***** THE DATA

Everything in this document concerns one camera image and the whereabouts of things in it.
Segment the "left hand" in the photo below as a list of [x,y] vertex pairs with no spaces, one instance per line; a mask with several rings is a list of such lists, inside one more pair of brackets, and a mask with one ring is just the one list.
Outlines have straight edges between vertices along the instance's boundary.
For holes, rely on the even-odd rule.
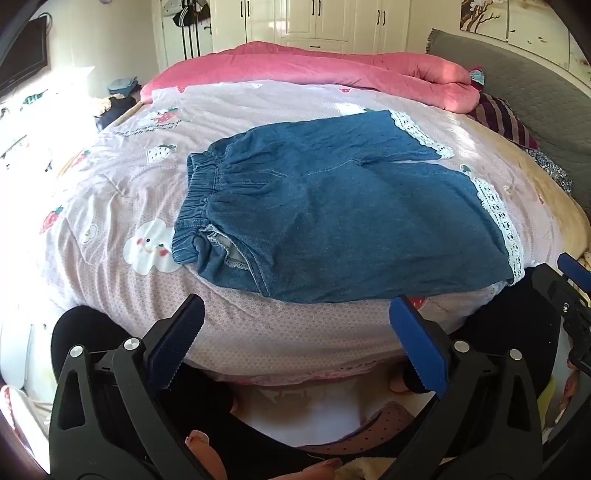
[[[192,430],[185,438],[185,445],[197,458],[205,469],[211,473],[214,479],[226,479],[225,468],[221,458],[209,445],[209,437],[204,432]],[[342,467],[339,459],[325,460],[324,462],[311,465],[300,472],[280,476],[284,480],[334,480],[335,472]]]

**********

## WHAT THIS TASK INVOLVES
Your answer should consist solely of the lines above from the line with "the one list." to the line with "Outlines have straight", both included, reproduced exactly.

## RESPONSE TO THIS EXERCISE
Segment the "left hand" in the photo below as a list of [x,y] vertex pairs with no spaces, one instance per line; a mask with several rings is a list of such lists, inside one more pair of brackets, and a mask with one ring is just the one list.
Outlines have straight edges between vertices along the instance's boundary.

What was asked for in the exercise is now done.